Она умела выразить и суровость, и справедливую воинствующую требовательность нашей эпохи, и передать затаенную силу человеческой мысли, которой так просторно в революционную эпоху, и воспеть полнокровную красоту нового человека.
Она и сама была такая в жизни – несколько суровая на первый взгляд и действительно безжалостно требовательная в работе, но душевная и внимательная к людям. Ее неукротимая творческая энергия никогда не порождала суетливости. Огромный темперамент не выражался порывистостью. Но какая-то монументальная и мудрая грация проступала в ее негромком голосе, в скупых словах, во властной складке рта и межбровья, в точных и редких жестах, в пристальной медлительности спокойного и задумчивого взгляда. Есть у Мухиной голова «Партизанки». Суровое, прекрасное, строгого облика лицо. На нем лежит печать спокойной и непреклонной решительности. И только очень смело решенная ваятелем тяжелая прядь коротких волос, взметнувшаяся в сторону от одного виска, как бы напоминает, какая грозная буря задувает навстречу этой молодой народной мстительнице. Так и в облике самой Мухиной все было спокойно, несколько сурово и порой как бы даже статично. Но любое дело, за которое она бралась, каждое слово ее высказываний об искусстве, каждый поступок се напоминали о героической динамике нашего времени, которое она сумела с таким талантом и мужеством запечатлеть в своих произведениях.
«Наша великая суровая эпоха обязывает нас обратить особое внимание на героический портрет», – говорила она. И в поисках главных черт, которые бы выразили духовный мир современника, она не отворачивалась порой и от внешней некрасивости. За тем, что могло показаться уродливым равнодушному взору эстета, она умела распознать внутреннюю красоту человека. Именно вера в эту прекрасную сущность нашего героического современника позволила Мухиной создать такую, скажем, вещь, как известный бюст полковника Юсупова, где за обезображенной ранениями внешностью раскрыта благородная и собранная стойкость героя.
Ее тянуло к тем, кого в народе называют «настоящим человеком». Недаром она с таким уважительным интересом относилась и к Валерию Чкалову, сев с которым в самолет впервые в своей жизни, не задумываясь, совершила «мертвую петлю», хотя и не знала тогда еще, что за штурвалом машины сидит прославленный летчик; и к «Повести о настоящем человеке», и к ее автору – Борису Полевому, с дружескими суждениями которого любила считаться.

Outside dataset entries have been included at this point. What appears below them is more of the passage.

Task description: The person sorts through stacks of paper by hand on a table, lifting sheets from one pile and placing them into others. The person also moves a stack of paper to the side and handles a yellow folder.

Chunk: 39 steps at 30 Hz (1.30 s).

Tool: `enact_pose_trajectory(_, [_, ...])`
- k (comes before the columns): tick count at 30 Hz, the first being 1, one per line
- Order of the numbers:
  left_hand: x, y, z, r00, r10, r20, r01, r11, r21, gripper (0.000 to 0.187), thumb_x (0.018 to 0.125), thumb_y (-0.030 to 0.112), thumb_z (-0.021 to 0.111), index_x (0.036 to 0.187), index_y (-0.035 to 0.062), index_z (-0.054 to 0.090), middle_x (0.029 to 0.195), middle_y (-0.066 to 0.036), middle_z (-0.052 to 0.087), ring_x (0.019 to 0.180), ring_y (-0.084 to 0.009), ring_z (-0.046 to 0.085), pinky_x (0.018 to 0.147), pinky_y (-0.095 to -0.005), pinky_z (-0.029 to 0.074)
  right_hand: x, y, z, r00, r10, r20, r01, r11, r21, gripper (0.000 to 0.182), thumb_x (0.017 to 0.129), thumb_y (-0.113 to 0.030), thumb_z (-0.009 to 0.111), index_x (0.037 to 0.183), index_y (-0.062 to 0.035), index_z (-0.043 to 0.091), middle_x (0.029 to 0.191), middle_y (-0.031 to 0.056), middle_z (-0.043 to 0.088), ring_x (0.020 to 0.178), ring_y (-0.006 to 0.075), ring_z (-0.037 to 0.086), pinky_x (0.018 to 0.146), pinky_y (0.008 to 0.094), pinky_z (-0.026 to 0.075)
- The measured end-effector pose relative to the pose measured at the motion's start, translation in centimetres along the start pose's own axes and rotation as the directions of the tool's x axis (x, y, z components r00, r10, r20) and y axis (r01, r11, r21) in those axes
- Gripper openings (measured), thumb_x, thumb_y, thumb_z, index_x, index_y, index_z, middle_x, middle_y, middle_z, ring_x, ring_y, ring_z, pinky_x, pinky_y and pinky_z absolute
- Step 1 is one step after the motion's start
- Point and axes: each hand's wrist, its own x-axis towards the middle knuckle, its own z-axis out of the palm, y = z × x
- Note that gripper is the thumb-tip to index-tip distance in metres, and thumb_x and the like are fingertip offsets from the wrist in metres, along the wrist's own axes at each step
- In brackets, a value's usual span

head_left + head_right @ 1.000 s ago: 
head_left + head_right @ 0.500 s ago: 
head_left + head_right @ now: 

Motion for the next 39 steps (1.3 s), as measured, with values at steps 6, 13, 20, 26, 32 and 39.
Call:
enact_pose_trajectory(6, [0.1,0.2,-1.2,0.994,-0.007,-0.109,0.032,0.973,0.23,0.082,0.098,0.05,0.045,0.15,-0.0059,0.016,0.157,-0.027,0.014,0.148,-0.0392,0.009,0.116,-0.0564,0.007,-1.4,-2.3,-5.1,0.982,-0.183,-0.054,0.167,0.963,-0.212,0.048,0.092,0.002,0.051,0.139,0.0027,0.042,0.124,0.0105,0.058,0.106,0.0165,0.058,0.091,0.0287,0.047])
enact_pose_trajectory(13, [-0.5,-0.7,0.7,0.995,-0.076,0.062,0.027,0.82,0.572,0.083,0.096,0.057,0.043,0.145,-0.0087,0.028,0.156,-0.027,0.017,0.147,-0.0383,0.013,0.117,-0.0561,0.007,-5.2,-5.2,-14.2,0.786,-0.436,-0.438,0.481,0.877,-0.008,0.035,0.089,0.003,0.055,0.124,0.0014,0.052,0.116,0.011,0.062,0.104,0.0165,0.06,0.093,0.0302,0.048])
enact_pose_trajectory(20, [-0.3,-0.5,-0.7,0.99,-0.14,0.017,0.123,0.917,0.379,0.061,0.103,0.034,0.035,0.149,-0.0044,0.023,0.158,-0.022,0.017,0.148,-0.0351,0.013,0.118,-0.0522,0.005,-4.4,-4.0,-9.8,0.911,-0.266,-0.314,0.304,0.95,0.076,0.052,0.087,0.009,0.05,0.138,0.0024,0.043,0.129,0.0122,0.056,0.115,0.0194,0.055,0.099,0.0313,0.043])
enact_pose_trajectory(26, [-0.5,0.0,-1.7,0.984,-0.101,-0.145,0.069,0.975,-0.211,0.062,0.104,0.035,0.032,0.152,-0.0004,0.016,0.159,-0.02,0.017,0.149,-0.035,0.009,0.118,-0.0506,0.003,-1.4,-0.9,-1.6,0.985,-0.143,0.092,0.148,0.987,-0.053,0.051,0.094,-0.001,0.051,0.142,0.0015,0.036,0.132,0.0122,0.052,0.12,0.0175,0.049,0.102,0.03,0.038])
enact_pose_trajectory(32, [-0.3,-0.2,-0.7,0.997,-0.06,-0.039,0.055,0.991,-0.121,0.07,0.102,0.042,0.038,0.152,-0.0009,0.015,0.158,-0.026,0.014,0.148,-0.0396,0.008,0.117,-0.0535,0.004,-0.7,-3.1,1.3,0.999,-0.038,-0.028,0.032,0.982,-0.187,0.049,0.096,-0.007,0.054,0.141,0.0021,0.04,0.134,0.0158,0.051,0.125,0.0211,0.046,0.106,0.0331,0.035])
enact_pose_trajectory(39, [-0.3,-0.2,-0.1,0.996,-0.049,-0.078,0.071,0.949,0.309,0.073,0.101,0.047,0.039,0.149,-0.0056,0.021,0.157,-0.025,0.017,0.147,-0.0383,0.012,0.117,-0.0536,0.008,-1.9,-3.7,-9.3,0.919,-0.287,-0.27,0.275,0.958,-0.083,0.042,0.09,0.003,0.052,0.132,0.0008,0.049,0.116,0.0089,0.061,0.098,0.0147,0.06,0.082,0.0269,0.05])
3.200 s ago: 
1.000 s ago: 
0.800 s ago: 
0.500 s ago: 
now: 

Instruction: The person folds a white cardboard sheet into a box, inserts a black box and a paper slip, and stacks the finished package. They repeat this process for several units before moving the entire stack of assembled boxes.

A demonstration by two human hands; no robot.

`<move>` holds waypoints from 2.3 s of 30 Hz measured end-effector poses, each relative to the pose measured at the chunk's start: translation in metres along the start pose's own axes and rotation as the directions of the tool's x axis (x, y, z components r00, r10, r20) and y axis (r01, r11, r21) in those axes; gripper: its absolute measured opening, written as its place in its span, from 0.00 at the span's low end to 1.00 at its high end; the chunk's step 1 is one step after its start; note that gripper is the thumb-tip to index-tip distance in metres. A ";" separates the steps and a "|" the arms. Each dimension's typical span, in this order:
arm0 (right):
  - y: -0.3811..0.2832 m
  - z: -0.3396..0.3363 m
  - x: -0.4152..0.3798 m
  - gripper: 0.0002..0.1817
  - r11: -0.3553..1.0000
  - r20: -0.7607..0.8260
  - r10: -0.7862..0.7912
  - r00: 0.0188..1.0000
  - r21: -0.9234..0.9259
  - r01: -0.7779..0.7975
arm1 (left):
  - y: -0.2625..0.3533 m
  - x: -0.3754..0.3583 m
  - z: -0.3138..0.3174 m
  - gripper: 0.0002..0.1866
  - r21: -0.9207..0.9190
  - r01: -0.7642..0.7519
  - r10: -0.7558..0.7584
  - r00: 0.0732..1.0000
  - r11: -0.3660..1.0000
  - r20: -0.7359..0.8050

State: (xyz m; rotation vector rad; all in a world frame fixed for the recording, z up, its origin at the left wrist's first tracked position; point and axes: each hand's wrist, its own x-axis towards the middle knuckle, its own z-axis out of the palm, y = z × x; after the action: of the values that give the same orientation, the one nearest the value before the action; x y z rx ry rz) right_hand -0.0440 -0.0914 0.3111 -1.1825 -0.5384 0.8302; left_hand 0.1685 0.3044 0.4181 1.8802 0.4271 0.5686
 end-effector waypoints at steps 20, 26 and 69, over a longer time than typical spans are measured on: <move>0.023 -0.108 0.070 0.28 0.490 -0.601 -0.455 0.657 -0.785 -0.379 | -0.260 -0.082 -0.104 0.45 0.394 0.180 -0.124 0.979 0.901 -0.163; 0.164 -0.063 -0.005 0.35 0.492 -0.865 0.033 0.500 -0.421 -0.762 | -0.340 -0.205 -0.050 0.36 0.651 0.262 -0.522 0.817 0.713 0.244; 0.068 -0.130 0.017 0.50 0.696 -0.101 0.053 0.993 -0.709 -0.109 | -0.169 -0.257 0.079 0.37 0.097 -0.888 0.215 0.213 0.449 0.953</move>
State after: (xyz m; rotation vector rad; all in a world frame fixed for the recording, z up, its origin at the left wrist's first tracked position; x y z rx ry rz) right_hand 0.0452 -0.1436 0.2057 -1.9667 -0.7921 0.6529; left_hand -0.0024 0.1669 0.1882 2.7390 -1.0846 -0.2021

Но вообще-то она была очень тверда в своих мнениях и оценках. В спорах она могла резко осадить самого напористого выскочку и поставить его на место. В ней всегда ощущалось спокойное и продуманное знание, сила высокой правоты – не только своей собственной, но той, которой и питается дух нового, революционного искусства. Раз, когда она показывала какую-то из своих уже завершенных работ, один из присутствующих, товарищ весьма известный и высокостоящий, стал уверять ее, что в одном месте у статуи «надо немножко прибавить». Вера Игнатьевна очень внимательно выслушала, пробовала возразить, доказывая полную несостоятельность замечания, а когда оно было высказано уже в более настойчивой форме, спокойно сказала:
– Я вас очень уважаю, всегда ценю вашу деятельность. Но тут уж, позвольте вам заметить, вы ни прибавить, ни убавить ничего мне не сможете…
Нестеров, писавший известный портрет Мухиной в то время, когда она работала, восхищался: «Не попадайся под руку – зашибет. Такая-то ты мне и нужна».
Она была чужда всякой сентиментальности. Не терпела ничего жалостливого и в искусстве. Ей как-то очень не понравилась интерпретация одним известным нашим артистом образа шекспировской трагедии.
– Плаксивая баба, а не раненная насмерть любовь мужчины, – сердито говорила она после спектакля. – Слюни какие-то, а не кровь сердца.
(Признаться, она сказала тут словечко даже крепче, чем «слюни».)
Зато с какой взволнованной, проникновенной нежностью говорила она о совсем юном, феноменально одаренном художнике – школьнике Коле Дмитриеве. Какой любви, восхищения и благодарности полны строки, вписанные ею в книгу отзывов на посмертной выставке безвременно погибшего маленького художника.
Я помню раз, как она ругательски ругалась, спорила, громила оппонентов, отстаивала свою точку зрения на одном из заседаний, где решались немаловажные вопросы нашего искусства. А лотом пришла к нам домой и вдруг расплакалась, уткнувшись в угол дивана, маленькая и беззащитная. Немножко отошла, выпила чашечку кофе и снова отправилась туда же, на заседание, доругиваться; пошла твердая, непреклонная, как говаривал Нестеров: «Не попадайся под руку – зашибет».